**PROBLEM:** Retype each line exactly as it stands, beginning at the first line of the material and finishing with the line that contains "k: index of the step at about".

**MATERIAL FOR THIS EXERCISE:**
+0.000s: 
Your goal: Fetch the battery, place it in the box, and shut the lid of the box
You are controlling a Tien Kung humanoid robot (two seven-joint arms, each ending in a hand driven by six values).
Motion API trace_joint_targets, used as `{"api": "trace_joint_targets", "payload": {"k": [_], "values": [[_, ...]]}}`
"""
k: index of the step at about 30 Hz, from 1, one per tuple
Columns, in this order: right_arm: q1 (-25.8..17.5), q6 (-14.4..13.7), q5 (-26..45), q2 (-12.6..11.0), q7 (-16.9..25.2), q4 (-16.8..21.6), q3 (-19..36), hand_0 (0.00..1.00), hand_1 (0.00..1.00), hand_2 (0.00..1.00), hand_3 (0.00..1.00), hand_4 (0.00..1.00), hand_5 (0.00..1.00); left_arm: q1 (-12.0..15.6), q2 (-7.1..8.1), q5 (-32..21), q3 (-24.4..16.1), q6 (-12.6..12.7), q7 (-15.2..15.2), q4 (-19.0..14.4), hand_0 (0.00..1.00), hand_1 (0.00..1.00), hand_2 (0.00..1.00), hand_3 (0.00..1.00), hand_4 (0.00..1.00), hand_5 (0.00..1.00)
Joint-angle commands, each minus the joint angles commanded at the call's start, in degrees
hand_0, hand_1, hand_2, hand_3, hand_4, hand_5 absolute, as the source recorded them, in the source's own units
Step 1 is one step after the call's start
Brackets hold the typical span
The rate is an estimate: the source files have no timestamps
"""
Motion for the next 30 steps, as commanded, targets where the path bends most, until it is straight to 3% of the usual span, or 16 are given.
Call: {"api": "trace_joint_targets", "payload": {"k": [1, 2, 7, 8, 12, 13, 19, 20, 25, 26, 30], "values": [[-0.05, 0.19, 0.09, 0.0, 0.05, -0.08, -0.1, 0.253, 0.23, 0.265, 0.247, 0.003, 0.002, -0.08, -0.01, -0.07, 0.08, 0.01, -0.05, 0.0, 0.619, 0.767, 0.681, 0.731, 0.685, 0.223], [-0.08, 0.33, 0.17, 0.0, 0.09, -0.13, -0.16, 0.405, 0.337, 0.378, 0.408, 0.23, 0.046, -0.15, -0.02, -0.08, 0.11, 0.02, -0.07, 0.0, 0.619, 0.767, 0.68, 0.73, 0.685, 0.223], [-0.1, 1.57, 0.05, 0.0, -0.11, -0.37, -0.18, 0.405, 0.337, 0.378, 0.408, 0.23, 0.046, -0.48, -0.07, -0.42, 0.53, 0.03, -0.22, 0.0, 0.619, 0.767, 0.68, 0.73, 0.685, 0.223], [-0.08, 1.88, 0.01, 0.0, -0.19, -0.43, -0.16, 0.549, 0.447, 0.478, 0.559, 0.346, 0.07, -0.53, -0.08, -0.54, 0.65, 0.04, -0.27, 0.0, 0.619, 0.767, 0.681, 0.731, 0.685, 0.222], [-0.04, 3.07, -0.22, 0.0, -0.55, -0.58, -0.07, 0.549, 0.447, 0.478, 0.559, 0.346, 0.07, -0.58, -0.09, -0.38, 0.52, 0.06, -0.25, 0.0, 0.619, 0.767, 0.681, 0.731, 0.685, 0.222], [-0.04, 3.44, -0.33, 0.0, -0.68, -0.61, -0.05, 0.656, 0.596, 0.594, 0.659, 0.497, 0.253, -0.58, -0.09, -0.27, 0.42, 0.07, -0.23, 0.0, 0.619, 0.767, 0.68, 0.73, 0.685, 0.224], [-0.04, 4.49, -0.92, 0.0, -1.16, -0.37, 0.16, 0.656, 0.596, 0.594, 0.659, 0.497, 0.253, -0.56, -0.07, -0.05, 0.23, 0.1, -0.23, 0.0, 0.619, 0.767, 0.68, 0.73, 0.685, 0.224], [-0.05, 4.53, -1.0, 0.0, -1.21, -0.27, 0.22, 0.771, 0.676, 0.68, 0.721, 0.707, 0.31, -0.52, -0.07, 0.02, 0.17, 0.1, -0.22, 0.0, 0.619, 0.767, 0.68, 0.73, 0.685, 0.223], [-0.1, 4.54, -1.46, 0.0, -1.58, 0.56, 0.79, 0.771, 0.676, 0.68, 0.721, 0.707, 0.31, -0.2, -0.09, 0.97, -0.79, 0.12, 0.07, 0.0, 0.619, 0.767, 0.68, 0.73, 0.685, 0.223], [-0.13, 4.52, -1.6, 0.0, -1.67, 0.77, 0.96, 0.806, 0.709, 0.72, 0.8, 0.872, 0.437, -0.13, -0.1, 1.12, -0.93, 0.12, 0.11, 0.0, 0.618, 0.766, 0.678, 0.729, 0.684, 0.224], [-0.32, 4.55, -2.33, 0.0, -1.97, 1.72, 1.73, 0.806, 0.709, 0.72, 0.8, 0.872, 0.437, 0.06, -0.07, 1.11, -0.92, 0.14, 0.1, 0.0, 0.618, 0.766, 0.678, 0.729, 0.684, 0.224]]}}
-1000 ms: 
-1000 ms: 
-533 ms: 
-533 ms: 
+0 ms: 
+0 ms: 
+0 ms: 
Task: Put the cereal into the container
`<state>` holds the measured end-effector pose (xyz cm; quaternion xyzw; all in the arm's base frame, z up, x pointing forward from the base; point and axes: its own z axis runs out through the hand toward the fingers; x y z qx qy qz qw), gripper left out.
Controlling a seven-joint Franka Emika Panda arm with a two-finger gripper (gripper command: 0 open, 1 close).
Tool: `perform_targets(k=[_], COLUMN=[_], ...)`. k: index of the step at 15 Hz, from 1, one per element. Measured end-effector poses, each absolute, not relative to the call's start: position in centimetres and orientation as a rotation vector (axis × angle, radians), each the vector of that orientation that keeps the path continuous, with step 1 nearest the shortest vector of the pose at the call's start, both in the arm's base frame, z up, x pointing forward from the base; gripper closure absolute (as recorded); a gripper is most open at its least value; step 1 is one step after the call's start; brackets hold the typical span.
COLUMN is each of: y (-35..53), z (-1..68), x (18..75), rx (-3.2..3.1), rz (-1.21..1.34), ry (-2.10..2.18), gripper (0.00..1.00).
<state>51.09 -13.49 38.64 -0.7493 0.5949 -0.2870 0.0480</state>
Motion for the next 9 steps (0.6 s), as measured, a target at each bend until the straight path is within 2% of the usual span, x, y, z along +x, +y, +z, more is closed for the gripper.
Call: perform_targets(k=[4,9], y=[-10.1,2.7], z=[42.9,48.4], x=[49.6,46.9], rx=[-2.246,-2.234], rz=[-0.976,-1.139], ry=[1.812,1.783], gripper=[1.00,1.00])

**RESPONSE TO THIS EXERCISE:**
+0.000s: 
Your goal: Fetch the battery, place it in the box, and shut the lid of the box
You are controlling a Tien Kung humanoid robot (two seven-joint arms, each ending in a hand driven by six values).
Motion API trace_joint_targets, used as `{"api": "trace_joint_targets", "payload": {"k": [_], "values": [[_, ...]]}}`
"""
k: index of the step at about 30 Hz, from 1, one per tuple

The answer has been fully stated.